Abstract
Background. Drug-induced hepatotoxicity (DIH) is quite common, and there are several recommendations for its treatment based upon its etiology. DIH may range from mild and subclinical to fulminant liver failure and death. Even though there is extensive list of drugs causing DIH, antibiotics, as a class of drugs, are the most common cause of DIH. Here, we present a fatal case of nafcillin-induced hepatotoxicity confirmed by liver biopsy, with total bilirubin peaking to 21.8 mg/dl and subsequent further extensive evaluation for hepatic injury turning out to be negative.
1. Introduction
Nafcillin is a Narrow-spectrum beta-lactam antibiotic used to treat gram-positive staphylococcal infections except for methicillin resistant staphylococcal aureus (MRSA).
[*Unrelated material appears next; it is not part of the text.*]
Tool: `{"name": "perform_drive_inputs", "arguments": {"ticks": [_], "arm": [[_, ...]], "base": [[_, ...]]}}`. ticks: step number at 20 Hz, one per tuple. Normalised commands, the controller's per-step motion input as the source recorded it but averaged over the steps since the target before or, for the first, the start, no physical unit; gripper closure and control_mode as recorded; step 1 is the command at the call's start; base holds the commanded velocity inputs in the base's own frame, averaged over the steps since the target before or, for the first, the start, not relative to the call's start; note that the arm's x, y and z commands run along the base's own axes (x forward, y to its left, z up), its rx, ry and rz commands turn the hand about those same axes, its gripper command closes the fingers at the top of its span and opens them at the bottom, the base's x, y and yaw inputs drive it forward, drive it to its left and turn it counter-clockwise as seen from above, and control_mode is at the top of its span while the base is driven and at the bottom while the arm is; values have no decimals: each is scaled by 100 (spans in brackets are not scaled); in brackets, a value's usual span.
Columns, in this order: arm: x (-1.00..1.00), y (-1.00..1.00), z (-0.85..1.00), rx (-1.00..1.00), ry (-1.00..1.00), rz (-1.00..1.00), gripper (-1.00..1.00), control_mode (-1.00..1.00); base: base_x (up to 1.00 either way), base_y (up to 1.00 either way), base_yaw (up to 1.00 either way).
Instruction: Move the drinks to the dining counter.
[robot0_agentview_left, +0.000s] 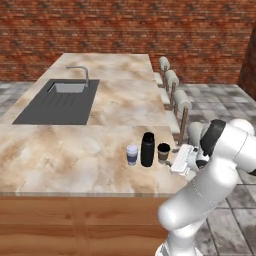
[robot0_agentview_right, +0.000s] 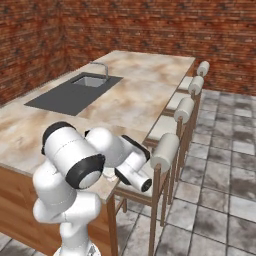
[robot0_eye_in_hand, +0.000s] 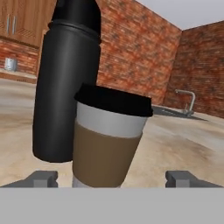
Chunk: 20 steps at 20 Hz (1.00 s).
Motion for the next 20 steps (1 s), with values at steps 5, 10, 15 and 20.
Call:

It is usually a first-line drug for staphylococcal endocarditis in patients without artificial heart valves.It is widely distributed in various body fluids including bile, pleural, amniotic, and synovial fluids with poor CSF penetration but enhanced in meningitis. The mean plasma concentration of the drug was approximately 30 ug/mL at 5 minutes after injection. The serum half-life is 30–60 minutes after intravenous administration of the drug. It is 90% bound to albumin and primarily metabolized in the liver and undergoes enterohepatic circulation.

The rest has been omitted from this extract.